→ **Problem description**:
Within the data below, find the string "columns" and return each line where it occurs.

Input material Block Start

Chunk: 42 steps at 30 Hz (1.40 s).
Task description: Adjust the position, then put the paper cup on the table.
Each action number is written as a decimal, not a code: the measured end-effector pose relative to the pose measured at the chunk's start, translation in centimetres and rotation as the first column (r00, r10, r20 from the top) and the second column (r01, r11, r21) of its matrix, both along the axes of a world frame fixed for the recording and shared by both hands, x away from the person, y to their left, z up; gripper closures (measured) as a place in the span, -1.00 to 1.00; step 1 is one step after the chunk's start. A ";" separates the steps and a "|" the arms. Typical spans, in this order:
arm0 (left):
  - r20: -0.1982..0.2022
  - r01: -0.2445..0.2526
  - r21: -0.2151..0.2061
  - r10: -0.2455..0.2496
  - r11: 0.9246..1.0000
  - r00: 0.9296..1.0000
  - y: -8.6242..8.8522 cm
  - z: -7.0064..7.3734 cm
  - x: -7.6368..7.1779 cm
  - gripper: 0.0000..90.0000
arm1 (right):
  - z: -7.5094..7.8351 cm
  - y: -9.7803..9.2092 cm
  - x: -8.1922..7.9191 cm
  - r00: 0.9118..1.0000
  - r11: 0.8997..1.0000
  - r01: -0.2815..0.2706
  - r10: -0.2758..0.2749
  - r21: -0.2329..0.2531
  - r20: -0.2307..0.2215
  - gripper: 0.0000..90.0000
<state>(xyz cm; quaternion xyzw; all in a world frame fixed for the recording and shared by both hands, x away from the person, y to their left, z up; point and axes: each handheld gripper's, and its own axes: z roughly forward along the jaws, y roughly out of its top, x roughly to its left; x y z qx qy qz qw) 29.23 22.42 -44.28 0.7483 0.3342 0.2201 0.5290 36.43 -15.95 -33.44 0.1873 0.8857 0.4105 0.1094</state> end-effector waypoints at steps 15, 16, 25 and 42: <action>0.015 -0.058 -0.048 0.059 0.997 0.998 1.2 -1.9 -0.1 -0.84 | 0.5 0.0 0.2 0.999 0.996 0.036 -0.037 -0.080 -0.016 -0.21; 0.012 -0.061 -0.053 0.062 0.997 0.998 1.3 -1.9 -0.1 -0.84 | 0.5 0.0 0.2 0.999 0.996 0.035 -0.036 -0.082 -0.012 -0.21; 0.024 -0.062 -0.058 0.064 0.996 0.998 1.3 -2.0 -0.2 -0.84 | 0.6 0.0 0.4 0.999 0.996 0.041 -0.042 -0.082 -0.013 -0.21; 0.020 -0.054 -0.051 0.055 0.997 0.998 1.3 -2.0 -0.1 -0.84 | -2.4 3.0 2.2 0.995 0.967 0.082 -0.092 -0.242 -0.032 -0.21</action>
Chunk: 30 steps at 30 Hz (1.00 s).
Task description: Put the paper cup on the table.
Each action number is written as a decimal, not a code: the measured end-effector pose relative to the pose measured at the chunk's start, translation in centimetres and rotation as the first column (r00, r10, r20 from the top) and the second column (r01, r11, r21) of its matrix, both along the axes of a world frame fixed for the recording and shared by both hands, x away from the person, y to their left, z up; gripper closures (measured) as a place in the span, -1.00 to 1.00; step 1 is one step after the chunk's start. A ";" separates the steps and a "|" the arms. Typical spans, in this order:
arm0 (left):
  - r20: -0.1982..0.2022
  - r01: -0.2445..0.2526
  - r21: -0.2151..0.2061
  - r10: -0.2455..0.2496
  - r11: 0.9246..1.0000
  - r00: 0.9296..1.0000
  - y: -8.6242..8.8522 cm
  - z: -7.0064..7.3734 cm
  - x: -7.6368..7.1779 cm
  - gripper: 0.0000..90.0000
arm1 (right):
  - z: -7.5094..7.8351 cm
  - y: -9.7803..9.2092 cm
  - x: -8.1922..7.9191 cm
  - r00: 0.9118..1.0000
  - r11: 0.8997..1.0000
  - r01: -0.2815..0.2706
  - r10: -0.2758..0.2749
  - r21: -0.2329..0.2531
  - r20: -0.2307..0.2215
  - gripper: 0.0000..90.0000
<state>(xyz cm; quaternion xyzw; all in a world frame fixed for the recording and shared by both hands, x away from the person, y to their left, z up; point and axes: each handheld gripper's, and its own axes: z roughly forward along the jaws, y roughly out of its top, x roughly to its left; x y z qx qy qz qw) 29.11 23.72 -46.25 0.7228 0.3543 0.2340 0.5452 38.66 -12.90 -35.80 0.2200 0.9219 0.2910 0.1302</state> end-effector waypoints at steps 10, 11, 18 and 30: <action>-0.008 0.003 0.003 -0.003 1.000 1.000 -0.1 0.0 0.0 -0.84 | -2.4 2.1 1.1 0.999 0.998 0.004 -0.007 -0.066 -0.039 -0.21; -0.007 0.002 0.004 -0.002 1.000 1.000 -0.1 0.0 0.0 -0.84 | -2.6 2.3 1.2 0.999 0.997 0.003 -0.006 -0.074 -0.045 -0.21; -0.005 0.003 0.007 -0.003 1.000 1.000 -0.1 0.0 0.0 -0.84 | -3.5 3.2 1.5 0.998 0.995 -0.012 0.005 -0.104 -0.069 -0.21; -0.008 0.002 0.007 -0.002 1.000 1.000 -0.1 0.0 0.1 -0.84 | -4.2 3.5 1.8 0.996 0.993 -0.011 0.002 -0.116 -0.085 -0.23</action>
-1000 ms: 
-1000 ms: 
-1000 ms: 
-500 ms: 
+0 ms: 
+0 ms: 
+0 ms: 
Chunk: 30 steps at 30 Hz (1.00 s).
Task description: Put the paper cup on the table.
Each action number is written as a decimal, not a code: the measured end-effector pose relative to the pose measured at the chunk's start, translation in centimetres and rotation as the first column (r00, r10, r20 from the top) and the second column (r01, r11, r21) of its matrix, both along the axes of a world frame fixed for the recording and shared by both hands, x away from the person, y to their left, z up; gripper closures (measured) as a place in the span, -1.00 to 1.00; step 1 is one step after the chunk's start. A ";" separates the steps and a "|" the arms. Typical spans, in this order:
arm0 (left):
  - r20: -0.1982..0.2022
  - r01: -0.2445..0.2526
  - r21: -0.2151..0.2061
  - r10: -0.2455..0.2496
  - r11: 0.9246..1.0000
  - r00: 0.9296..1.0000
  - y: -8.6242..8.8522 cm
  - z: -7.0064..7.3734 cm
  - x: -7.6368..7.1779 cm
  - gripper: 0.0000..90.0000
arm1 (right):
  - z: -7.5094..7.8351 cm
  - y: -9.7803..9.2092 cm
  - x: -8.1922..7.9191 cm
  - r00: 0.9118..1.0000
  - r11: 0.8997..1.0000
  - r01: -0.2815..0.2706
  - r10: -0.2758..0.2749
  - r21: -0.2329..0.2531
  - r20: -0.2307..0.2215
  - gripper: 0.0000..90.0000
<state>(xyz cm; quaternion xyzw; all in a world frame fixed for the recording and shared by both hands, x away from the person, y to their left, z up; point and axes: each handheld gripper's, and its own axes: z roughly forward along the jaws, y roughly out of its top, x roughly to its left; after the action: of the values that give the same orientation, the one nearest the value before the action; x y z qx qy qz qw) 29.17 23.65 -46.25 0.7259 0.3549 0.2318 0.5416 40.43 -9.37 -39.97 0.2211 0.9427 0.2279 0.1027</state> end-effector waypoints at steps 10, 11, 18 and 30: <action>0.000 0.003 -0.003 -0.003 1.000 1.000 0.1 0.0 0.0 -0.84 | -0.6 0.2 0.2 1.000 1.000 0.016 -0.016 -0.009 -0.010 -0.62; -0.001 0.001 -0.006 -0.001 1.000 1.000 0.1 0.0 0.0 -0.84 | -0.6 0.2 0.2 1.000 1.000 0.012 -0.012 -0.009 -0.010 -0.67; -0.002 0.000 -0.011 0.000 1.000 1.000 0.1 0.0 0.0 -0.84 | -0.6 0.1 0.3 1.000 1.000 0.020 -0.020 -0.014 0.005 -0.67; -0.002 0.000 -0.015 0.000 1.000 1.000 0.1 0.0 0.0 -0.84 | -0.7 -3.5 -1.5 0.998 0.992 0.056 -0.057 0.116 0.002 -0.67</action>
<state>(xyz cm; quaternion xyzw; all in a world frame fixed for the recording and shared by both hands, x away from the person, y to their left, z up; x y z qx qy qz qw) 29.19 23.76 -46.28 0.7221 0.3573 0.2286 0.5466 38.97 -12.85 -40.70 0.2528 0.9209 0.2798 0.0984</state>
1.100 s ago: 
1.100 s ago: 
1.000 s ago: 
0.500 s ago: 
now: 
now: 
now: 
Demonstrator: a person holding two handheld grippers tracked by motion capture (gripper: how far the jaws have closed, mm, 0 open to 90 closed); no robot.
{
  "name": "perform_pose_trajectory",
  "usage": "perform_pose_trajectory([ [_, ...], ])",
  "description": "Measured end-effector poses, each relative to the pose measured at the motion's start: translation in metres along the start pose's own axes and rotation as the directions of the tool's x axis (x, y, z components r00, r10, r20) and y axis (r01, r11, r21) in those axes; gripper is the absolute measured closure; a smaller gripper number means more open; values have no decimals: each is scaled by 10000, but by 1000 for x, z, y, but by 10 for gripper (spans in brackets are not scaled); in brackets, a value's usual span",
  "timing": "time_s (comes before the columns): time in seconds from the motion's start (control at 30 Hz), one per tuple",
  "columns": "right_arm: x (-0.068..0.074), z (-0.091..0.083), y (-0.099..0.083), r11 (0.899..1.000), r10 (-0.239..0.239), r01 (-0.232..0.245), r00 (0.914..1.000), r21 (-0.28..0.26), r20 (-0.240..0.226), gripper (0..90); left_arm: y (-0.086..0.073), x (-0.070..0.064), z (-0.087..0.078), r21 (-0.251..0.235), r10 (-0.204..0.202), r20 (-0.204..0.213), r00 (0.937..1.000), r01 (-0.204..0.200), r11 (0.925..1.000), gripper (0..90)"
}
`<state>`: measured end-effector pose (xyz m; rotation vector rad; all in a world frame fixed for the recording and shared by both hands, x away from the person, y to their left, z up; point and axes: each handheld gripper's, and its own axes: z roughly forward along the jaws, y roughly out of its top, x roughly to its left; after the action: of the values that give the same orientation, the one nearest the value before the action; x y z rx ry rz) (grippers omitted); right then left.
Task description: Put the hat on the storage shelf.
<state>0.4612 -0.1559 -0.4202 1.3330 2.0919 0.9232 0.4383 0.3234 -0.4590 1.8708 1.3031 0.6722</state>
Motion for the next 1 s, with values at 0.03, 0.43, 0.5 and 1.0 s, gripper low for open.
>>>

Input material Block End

→ **Answer area**:
  "timing": "time_s (comes before the columns): time in seconds from the motion's start (control at 30 Hz), one per tuple",
  "columns": "right_arm: x (-0.068..0.074), z (-0.091..0.083), y (-0.099..0.083), r11 (0.899..1.000), r10 (-0.239..0.239), r01 (-0.232..0.245), r00 (0.914..1.000), r21 (-0.28..0.26), r20 (-0.240..0.226), gripper (0..90); left_arm: y (-0.086..0.073), x (-0.070..0.064), z (-0.087..0.078), r21 (-0.251..0.235), r10 (-0.204..0.202), r20 (-0.204..0.213), r00 (0.937..1.000), r01 (-0.204..0.200), r11 (0.925..1.000), gripper (0..90)"

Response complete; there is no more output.